Below are records; count the lines that contain "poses" and give only the total.

MATERIAL SUPPLIED
BEGIN
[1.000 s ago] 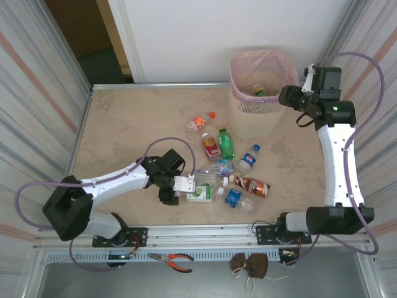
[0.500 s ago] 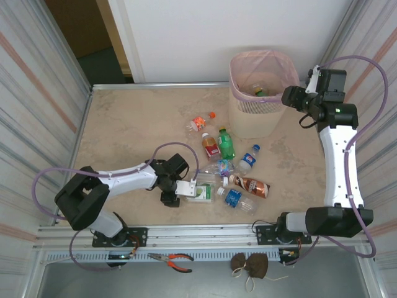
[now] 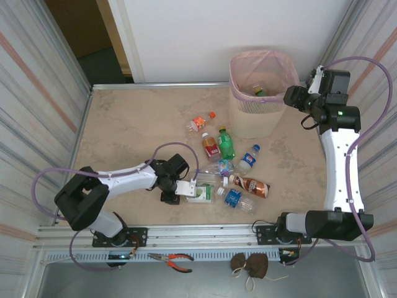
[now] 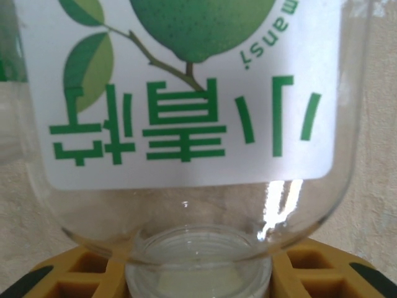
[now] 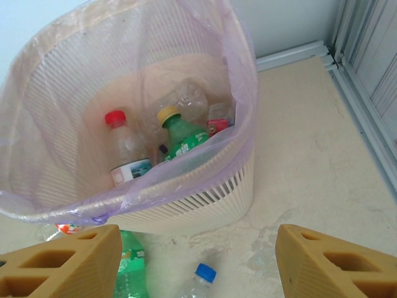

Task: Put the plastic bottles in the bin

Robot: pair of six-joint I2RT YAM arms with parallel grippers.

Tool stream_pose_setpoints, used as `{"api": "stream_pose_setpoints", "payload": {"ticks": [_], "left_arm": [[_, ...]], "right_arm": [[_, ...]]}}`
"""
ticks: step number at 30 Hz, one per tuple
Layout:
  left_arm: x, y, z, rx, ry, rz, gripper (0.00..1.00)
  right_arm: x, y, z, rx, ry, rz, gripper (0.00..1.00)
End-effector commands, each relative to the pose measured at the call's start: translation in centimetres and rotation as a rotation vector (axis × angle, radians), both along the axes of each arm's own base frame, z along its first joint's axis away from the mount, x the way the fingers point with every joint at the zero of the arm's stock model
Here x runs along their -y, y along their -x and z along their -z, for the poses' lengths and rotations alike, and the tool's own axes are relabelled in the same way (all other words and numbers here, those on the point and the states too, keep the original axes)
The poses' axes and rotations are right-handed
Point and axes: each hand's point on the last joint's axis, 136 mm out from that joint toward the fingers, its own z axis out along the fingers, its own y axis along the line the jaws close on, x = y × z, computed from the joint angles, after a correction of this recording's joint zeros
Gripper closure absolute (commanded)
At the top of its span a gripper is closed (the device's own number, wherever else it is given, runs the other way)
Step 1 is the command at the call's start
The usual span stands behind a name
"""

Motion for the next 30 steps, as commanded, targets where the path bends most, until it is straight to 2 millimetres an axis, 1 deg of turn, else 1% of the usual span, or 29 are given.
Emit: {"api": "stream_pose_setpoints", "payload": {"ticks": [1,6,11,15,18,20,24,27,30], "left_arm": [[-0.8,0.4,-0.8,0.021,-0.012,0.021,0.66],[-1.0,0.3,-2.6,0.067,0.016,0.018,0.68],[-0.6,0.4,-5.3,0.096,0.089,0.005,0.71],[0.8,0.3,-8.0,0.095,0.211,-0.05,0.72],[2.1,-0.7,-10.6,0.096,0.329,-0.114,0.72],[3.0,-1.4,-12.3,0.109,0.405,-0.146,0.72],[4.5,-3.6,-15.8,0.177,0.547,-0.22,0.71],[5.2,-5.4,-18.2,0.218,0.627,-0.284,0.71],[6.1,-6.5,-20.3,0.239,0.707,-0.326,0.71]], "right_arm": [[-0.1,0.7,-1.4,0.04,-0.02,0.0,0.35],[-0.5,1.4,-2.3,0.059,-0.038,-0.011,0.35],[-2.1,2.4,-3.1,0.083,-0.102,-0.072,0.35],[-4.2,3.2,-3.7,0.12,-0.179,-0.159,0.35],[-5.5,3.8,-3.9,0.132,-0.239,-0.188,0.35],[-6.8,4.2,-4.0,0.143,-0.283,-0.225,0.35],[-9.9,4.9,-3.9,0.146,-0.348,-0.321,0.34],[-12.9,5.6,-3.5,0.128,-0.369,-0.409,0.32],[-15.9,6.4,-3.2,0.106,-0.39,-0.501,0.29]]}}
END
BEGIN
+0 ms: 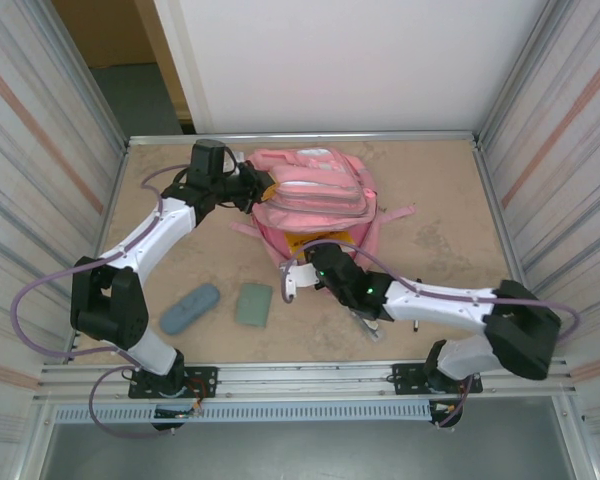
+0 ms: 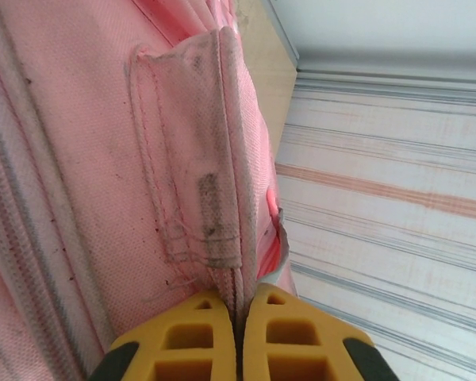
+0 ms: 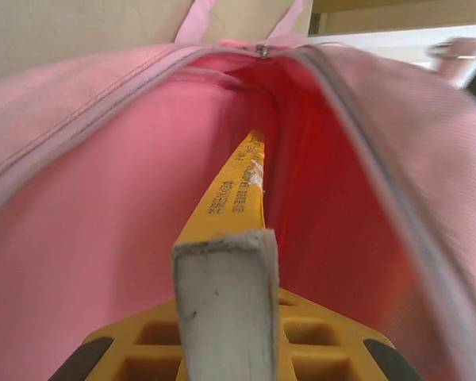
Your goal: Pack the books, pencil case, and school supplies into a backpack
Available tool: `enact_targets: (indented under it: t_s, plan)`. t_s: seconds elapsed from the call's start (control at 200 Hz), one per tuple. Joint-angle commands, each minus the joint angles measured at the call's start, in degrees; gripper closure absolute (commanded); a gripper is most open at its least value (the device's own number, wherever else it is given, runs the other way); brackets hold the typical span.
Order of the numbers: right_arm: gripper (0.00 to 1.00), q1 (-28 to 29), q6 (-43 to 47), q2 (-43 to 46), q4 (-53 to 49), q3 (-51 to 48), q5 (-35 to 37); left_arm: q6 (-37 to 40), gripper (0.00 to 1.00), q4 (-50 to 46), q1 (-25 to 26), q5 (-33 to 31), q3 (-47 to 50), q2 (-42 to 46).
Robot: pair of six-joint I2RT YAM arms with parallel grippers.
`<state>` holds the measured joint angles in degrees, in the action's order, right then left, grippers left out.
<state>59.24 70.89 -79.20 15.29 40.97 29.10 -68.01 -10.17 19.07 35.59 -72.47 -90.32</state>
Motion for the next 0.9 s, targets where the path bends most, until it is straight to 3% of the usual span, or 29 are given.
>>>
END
YOUR RESPONSE
2